Metapages are open-source, web-native scientific workflows that connect visualization, data, compute, and AI models into a single, shareable experience. Build analyses and simulations that run consistently, then embed them in papers, lab sites, or internal portals, or publish as a standalone interactive page your audience can use immediately.

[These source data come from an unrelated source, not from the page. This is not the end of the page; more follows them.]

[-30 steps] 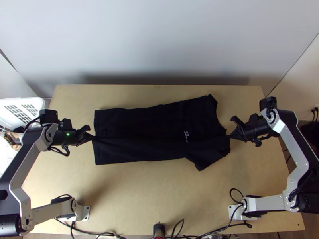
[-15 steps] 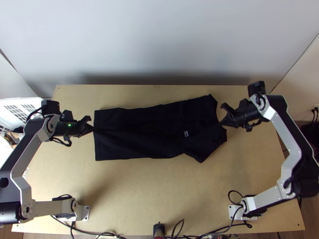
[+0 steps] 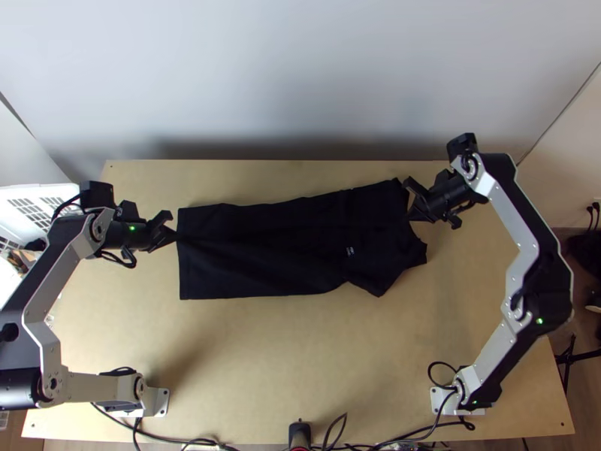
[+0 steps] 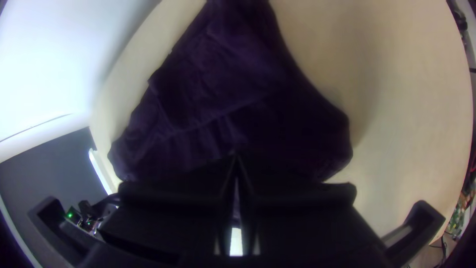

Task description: Fold the t-shirt

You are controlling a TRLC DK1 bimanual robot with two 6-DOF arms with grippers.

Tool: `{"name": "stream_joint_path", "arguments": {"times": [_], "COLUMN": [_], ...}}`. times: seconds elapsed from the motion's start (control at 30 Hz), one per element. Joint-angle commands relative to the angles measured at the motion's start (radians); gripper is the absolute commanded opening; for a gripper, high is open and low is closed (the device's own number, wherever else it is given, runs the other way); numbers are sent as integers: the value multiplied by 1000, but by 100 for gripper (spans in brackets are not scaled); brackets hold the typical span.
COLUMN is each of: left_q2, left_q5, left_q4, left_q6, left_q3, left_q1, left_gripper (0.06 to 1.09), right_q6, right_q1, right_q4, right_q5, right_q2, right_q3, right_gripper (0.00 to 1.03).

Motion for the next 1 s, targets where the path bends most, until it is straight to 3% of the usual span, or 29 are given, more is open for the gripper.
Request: {"name": "stream_joint_path", "arguments": {"times": [0.0,0.97], "left_q2": [57,275], "left_q5": [-36,-79], "left_q4": [13,61], "left_q6": [-10,-36], "left_q3": [17,155], "left_q1": [25,91], "left_gripper": [9,9], "right_q6": [1,17], "right_q1": [-1,1], "right_q4": [-9,-29], "right_q5": [31,77], "right_q2": [124,321], "right_q3": [121,309], "right_gripper": [3,3]}}
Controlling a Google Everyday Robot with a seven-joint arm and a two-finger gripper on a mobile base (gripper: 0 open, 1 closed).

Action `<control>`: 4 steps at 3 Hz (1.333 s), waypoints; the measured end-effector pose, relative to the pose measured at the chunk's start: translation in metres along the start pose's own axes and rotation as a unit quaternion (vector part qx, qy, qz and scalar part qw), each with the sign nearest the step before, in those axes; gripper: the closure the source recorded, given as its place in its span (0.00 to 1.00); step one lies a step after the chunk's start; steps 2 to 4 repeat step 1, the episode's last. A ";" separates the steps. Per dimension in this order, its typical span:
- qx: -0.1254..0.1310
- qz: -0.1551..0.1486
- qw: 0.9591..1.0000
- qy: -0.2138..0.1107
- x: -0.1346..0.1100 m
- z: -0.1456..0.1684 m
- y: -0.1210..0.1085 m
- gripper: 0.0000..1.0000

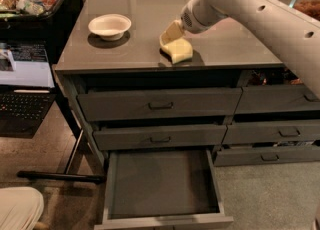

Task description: Pick sponge from bottom drawer and place on counter

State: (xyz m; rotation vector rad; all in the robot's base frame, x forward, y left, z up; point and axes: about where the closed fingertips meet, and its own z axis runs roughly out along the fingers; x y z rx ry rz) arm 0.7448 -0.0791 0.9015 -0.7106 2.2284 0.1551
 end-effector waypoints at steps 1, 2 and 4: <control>0.000 0.000 1.000 0.000 0.000 0.000 0.000 0.00; 0.000 0.000 1.000 0.000 0.000 0.000 0.000 0.00; 0.000 0.000 1.000 0.000 0.000 0.000 0.000 0.00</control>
Offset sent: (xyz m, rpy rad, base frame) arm 0.0000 0.0000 0.0000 0.0000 0.0000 0.0000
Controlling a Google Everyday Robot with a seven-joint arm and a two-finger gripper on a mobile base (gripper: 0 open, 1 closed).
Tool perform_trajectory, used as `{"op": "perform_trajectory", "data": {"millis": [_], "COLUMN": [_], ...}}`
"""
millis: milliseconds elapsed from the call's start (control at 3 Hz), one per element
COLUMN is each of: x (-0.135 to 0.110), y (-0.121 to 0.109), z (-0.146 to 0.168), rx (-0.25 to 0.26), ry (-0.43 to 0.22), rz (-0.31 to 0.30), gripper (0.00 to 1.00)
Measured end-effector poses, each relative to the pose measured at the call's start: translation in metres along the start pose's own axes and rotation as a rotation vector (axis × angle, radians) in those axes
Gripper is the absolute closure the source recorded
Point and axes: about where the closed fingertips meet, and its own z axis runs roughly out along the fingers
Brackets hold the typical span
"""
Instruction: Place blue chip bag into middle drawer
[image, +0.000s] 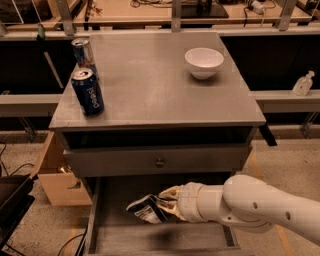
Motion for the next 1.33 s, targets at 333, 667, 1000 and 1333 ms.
{"op": "perform_trajectory", "data": {"millis": [333, 667, 1000, 1333], "x": [-0.0021, -0.0030, -0.0039, -0.0048], "y": [0.0037, 0.0039, 0.0043, 0.0047], "z": [0.0155, 0.0149, 0.0154, 0.0157], "rx": [-0.022, -0.022, -0.024, -0.025], "ry": [-0.010, -0.010, -0.011, -0.011], "rz": [-0.003, -0.005, -0.007, -0.009], "gripper": [1.00, 0.82, 0.58, 0.36]}}
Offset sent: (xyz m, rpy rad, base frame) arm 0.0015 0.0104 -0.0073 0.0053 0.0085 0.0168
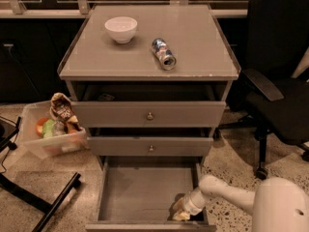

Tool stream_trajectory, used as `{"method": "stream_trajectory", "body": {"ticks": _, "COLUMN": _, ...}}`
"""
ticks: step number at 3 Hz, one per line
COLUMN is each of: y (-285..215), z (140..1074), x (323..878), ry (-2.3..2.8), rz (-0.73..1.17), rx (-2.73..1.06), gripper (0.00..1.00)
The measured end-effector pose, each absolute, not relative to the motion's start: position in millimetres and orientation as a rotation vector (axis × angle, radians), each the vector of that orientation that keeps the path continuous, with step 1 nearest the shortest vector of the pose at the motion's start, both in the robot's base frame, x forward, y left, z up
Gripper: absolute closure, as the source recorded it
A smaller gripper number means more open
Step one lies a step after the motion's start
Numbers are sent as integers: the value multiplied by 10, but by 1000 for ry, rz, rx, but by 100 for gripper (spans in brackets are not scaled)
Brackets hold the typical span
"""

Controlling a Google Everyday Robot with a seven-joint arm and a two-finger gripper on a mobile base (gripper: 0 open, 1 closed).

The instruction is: Open bottom drawer

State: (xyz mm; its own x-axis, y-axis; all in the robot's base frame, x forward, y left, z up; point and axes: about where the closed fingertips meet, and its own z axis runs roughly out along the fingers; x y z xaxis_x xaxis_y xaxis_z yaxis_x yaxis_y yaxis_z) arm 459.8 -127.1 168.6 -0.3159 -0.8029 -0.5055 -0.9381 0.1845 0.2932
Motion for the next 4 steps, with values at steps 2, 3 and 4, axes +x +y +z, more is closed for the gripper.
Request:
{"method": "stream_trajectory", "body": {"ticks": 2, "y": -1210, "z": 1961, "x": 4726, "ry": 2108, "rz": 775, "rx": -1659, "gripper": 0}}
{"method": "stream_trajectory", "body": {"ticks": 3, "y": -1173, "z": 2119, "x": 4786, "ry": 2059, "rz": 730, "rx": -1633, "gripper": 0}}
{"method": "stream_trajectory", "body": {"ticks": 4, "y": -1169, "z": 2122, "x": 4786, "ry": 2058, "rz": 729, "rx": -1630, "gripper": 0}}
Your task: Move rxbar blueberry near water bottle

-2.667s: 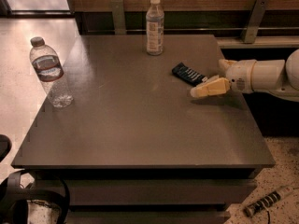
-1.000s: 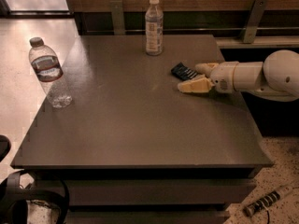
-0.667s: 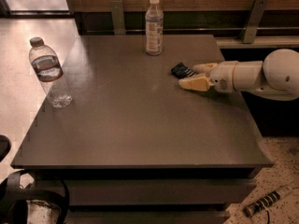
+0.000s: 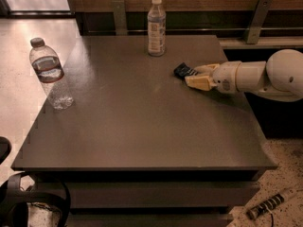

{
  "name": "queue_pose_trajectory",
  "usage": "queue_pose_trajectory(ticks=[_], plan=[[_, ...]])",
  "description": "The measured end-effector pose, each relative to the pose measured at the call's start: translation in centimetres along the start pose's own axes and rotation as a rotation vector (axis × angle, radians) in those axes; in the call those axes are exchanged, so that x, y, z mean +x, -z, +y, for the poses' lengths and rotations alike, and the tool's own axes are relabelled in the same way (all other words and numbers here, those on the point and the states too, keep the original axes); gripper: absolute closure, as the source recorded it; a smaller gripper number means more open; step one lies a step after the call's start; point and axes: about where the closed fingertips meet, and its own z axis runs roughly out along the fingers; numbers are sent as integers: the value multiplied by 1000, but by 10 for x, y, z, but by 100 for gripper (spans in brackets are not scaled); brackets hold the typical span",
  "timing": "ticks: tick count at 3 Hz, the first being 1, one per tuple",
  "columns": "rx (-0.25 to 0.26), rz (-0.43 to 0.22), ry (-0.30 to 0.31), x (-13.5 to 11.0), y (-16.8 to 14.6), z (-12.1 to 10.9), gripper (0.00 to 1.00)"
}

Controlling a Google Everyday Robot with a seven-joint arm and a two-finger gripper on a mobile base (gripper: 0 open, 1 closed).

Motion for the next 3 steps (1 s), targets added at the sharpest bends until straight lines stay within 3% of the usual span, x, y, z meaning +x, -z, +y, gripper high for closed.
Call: queue_pose_trajectory(ticks=[1, 2, 3], plan=[[-12, 15, 17, -12, 7, 0, 100], [-25, 33, 53, -41, 24, 6, 100], [-58, 30, 76, -67, 39, 23, 100]])
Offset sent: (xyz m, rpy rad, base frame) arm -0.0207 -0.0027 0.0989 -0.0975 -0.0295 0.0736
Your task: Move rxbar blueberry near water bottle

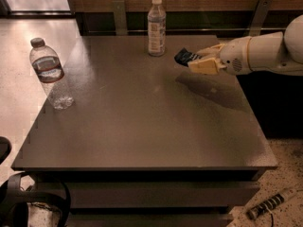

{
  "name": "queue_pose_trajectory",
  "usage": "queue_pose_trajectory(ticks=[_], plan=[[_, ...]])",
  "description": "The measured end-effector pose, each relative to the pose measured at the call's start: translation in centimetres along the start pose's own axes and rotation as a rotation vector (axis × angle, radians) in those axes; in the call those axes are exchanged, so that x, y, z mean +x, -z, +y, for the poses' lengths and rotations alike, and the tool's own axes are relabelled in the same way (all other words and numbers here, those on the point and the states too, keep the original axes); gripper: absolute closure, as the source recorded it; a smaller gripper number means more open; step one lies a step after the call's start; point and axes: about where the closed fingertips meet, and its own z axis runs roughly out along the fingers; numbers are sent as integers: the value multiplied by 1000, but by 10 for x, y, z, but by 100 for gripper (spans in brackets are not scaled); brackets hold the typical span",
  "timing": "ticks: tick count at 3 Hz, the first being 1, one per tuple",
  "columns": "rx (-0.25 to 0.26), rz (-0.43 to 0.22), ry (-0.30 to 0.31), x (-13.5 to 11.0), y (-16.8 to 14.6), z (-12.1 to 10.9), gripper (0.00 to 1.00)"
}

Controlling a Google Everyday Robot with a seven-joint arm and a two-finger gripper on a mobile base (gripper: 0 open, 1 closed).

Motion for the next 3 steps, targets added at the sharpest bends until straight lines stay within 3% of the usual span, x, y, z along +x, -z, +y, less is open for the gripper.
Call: queue_pose_trajectory(ticks=[1, 2, 3], plan=[[-46, -31, 23, -18, 10, 34, 100], [-115, -52, 50, -28, 14, 88, 100], [-232, -61, 71, -33, 1, 153, 100]])
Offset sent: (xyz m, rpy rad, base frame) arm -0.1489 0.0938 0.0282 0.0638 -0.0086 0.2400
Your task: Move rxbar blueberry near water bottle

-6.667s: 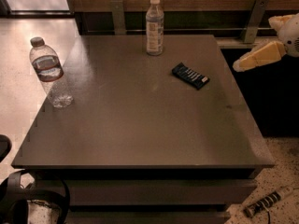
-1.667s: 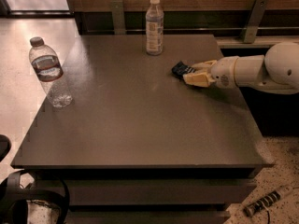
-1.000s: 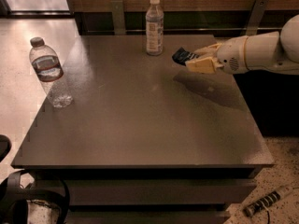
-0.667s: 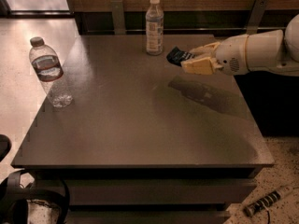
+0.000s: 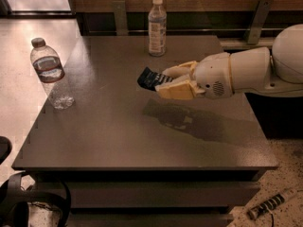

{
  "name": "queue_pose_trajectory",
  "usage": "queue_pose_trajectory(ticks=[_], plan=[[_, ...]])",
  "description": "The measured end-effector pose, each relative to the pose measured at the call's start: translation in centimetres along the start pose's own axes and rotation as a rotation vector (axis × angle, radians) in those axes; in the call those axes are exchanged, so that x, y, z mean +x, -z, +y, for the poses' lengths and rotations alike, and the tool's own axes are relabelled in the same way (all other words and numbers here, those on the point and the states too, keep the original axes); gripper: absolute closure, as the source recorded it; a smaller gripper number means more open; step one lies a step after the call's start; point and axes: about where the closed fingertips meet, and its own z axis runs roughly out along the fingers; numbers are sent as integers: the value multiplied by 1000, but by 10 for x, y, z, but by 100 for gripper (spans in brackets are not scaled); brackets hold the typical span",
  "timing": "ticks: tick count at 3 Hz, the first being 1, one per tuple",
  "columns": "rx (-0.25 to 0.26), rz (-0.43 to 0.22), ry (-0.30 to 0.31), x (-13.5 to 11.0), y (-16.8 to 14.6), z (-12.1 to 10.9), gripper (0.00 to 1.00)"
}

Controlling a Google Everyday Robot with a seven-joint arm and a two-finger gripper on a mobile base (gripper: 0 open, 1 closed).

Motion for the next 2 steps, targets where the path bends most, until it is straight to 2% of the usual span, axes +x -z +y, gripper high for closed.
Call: queue_pose_trajectory(ticks=[1, 2], plan=[[-116, 10, 26, -8, -38, 45, 100], [-178, 36, 57, -12, -80, 69, 100]])
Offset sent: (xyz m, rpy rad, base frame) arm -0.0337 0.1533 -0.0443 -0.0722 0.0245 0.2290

See examples: https://about.metapage.io/examples

What you can do

  • Reproduce and extend results
    • Package datasets, analysis code, and visualizations so others can rerun, inspect, and modify with confidence.
  • Integrate diverse tooling
    • Combine Python, R, Julia, and domain-specific tools in one workflow without forcing a single stack.
  • Share interactive figures
    • Turn static plots into interactive, citable figures that readers can explore directly in articles, preprints, or lab wikis.
  • Collaborate across teams
    • Co-edit and use the same workflows in real time across labs and organizations, with predictable, repeatable execution.

How it works

  • Metaframes as modules
    • Each component (e.g., a visualizer, dataset, or compute step) is a “metaframe,” typically in an iframe, with clearly defined inputs and outputs. They snap together to form your workflow.
  • Connect your data and compute
    • Point to your data sources and CPUs/GPUs, or bring AI models into the loop, then wire everything with declarative JSON.
  • Publish and embed anywhere
    • Share a URL or embed snippet to deliver the full, interactive workflow to any device, without asking readers to set up an environment.

In short: compose reproducible, multi-language scientific workflows from interoperable components, then share them as interactive, embeddable artifacts your community can use immediately.